▶ _Work instruction_
Look for the string "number" in the material below. Copy every line where you find it.

▶ _Supplied material_

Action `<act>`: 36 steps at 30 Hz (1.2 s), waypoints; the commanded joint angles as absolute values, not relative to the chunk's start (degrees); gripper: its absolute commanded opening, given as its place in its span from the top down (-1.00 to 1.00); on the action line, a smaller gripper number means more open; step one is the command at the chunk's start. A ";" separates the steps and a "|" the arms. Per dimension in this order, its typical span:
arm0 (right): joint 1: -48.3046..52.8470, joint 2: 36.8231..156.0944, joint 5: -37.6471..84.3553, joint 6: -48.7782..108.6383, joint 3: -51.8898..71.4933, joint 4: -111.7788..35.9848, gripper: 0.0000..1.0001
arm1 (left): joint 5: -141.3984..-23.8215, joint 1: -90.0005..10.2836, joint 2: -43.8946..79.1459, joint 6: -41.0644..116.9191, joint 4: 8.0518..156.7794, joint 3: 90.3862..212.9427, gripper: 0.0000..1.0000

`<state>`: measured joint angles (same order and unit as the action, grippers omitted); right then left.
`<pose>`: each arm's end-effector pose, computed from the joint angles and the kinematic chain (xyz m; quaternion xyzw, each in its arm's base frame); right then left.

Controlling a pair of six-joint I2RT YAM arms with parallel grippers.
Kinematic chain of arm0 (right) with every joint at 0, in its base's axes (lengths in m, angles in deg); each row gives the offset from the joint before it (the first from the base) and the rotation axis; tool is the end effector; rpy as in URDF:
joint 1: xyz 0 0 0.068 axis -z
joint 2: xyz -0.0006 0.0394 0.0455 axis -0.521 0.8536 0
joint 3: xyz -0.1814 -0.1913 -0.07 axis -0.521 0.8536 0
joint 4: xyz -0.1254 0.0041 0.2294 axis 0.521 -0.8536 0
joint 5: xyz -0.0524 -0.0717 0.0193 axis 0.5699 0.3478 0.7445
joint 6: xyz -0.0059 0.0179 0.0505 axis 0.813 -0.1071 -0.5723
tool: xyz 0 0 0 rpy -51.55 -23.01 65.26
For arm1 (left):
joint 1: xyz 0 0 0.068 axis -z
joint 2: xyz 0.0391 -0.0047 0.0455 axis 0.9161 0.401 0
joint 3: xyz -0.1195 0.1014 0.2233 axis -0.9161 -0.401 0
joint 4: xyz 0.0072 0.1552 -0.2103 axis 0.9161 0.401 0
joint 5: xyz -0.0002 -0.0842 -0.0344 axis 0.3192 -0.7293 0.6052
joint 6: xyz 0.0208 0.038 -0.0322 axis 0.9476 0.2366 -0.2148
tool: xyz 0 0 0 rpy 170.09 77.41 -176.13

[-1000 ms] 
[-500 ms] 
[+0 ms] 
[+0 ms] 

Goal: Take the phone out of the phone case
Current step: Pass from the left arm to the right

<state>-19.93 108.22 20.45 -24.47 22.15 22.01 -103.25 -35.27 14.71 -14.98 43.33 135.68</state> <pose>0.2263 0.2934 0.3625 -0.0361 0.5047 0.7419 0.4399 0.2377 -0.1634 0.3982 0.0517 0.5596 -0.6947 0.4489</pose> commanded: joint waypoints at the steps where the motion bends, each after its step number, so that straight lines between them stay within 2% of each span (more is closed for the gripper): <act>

▶ _Solved problem_
Action `<act>`: 36 steps at 30 Hz (1.2 s), waypoints; the commanded joint angles as absolute values, not relative to the chunk's start (degrees); gripper: its absolute commanded opening, given as its place in its span from the top down (-1.00 to 1.00); on the action line, a smaller gripper number means more open; step one is the command at the chunk's start. A ";" separates the steps and a "|" the arms. Per dimension in this order, its typical span:
<state>-19.93 108.22 20.45 -24.47 22.15 22.01 -103.25 -35.27 14.71 -14.98 43.33 135.68</state> <pose>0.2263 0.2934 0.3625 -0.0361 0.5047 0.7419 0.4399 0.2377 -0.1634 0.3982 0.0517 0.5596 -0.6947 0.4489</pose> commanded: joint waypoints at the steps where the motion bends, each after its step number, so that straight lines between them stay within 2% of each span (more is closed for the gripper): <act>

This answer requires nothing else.